Posted on 07/10/2002 12:41:34 PM PDT by Mike Darancette

AND ENVIRONMENTAL DOOSMDAY PROPHETS IN THE WEST

By Howard Fienberg 07/09/2002

A World Wildlife Fund (WWF) study, to be released today, warns that over-consumption will force human colonization of other planets within fifty years unless it is curtailed immediately. The WWF report warns that the seas will become emptied of fish, all forests will be destroyed and supplies of drinking water will become polluted or disappear.

However, according to reliable data, the Day of Judgment is not just around the corner. In fact, economic and scientific advances have made it possible for the developed world to be more efficient in its natural resource usage, to find or make new resources, and maintain or revive endangered species.

The WWF follows in the footsteps of the Reverend Thomas Malthus, who famously predicted in his 1798 tract "An Essay on the Principle of Population" that exponential human population growth would inevitably outstrip food supplies, leading to starvation, war and mass deaths. The WWF is not alone, as Paul Ehrlich reworked Malthus' mathematically-based theories for the modern era, predicting large numbers of fatalities from famine in the 1970's in his 1968 book "The Population Bomb." Others like the Club of Rome have adhered to essentially the same arguments. But we never starved to death and humans and Earth survive to this day. Will 'present trends' continue, forcing us to begin terra-forming Mars for a mid-century move? The data says no.

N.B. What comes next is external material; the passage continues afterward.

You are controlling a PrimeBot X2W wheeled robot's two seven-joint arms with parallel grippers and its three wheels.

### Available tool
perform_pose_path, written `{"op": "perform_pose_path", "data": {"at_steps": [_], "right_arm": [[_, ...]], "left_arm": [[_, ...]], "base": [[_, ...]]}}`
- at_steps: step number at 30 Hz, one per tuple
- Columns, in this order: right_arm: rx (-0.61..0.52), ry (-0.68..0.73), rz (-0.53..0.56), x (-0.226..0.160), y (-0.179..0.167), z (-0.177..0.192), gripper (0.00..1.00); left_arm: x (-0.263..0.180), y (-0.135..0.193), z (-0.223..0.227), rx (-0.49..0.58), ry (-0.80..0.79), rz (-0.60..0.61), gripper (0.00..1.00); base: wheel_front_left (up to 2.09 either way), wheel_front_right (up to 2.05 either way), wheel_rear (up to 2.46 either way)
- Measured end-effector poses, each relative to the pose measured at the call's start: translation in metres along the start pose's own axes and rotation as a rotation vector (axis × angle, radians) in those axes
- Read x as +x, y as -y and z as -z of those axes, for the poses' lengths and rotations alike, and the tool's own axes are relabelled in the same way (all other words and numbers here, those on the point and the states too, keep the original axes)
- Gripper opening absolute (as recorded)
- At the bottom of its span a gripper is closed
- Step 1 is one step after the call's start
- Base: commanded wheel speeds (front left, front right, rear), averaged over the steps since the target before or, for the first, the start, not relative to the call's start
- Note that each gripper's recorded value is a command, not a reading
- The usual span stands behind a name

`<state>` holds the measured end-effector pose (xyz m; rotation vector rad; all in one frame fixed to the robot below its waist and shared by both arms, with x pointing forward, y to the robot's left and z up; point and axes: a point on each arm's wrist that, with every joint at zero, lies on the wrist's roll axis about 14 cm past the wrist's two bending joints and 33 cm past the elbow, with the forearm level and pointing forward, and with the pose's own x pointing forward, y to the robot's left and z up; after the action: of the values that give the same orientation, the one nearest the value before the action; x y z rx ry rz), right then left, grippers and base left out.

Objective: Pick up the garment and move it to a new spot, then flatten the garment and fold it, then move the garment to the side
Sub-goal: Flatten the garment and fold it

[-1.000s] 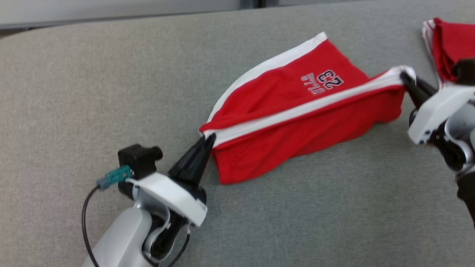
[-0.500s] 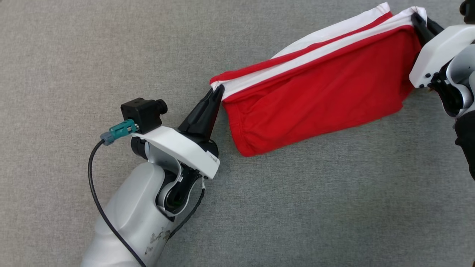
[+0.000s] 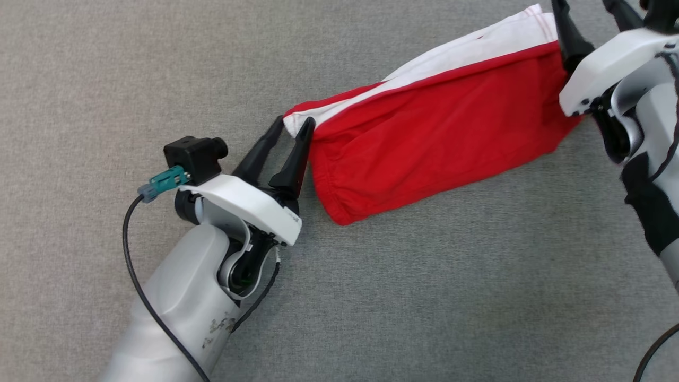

Will deforestation leave us with no trees? Data from the UN's Food and Agriculture Organization show a relatively consistent trend line from 1948 to the mid-nineties, with about 30 percent of the planet's land surface covered by forest. If these trends continue, nothing bad will happen. It is likely that forest coverage will increase rather than decrease. Ongoing improvement in modern agriculture means that less and less space is needed to produce more and better food, decreasing the need for clear-cutting. The developed world is already increasing conservation and replacement efforts, which might off-set any decrease in cover caused by excessive consumption in the developing world. Indeed, commercial growers are making use of faster-growing pine stocks -- a good example of market adaptation at work.

Will the seas be empty of fish? Not likely. The WWF claims that stocks of cod in the North Atlantic have declined from an estimated spawning stock of 264,000 tons in 1970, to less than sixty thousand in 1995. Yet while over-fishing of particular stocks and particular regions has yielded a decline in many wild catches, scientific aquaculture and genetically modified fish development mean that farmed fish production is increasing dramatically every year. Already, it accounts for about twenty percent of seafood production. Increased reliance on farmed fish implies lower reliance on wild fish, perhaps giving their stocks a chance to recover and even thrive.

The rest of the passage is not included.